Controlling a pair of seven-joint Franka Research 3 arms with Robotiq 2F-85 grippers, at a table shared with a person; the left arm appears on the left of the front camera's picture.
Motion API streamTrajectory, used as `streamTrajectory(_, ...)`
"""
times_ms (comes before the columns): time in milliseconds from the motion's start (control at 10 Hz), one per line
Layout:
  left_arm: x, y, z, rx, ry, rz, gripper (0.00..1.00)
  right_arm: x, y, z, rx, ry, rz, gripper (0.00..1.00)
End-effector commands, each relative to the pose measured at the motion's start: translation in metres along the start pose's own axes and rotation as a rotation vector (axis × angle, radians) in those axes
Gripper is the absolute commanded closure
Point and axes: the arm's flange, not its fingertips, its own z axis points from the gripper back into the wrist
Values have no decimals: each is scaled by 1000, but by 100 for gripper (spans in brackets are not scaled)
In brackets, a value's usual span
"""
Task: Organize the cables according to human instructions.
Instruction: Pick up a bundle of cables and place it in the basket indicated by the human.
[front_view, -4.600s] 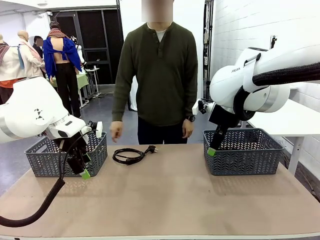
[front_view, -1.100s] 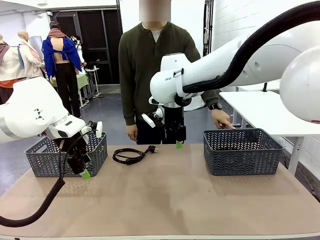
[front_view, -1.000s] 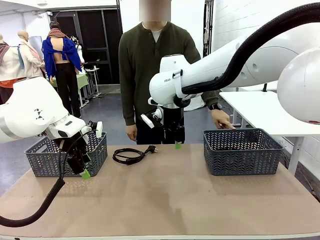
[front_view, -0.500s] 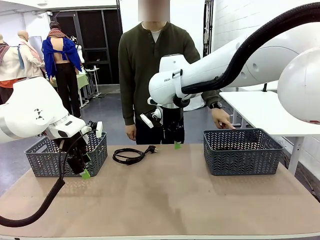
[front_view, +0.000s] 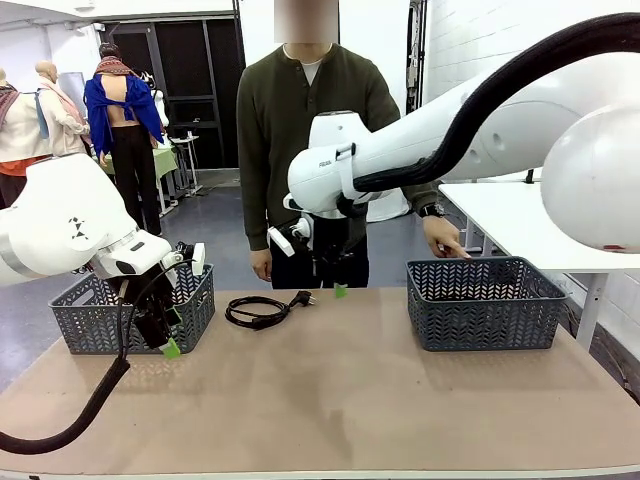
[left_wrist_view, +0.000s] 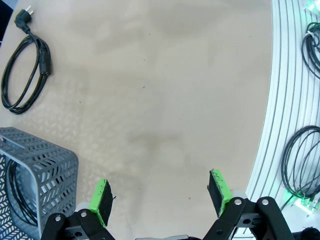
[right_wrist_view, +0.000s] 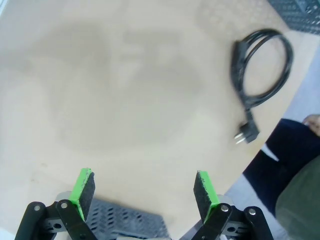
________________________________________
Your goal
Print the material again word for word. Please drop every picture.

Solution to the exercise
Controlling a pair of seven-joint Franka Research 3 arms with Robotiq 2F-85 grippers, at a table shared with a person; the left arm appears on the left of the front camera's picture.
Motion API streamTrajectory, used as `streamTrajectory(_, ...)`
"""
times_ms (comes before the columns): time in milliseconds from the motion's start (control at 10 Hz), one per line
Layout:
  left_arm: x, y, z, rx, ry, rz, gripper (0.00..1.00)
  right_arm: x, y, z, rx, ry, rz, gripper (0.00..1.00)
End-effector commands, each relative to the pose measured at the motion's start: translation in metres along the start pose's own axes and rotation as a rotation vector (axis × angle, radians) in those axes
Gripper is the absolute commanded closure
Point and axes: the arm's flange, not its fingertips, its own z axis points from the gripper back into the wrist
Values have no decimals: each is scaled by 1000, but by 100 for gripper (spans in brackets are not scaled)
In brackets, a value's usual span
"""
Task: Organize the cables according to human instructions.
Instruction: Pick up a bundle of cables and place it in the basket indicated by the human.
[front_view, -4.600s] 
[front_view, -1.100s] 
[front_view, -1.000s] 
[front_view, -0.500s] 
[front_view, +0.000s] 
[left_wrist_view, +0.000s] 
[right_wrist_view, +0.000s] 

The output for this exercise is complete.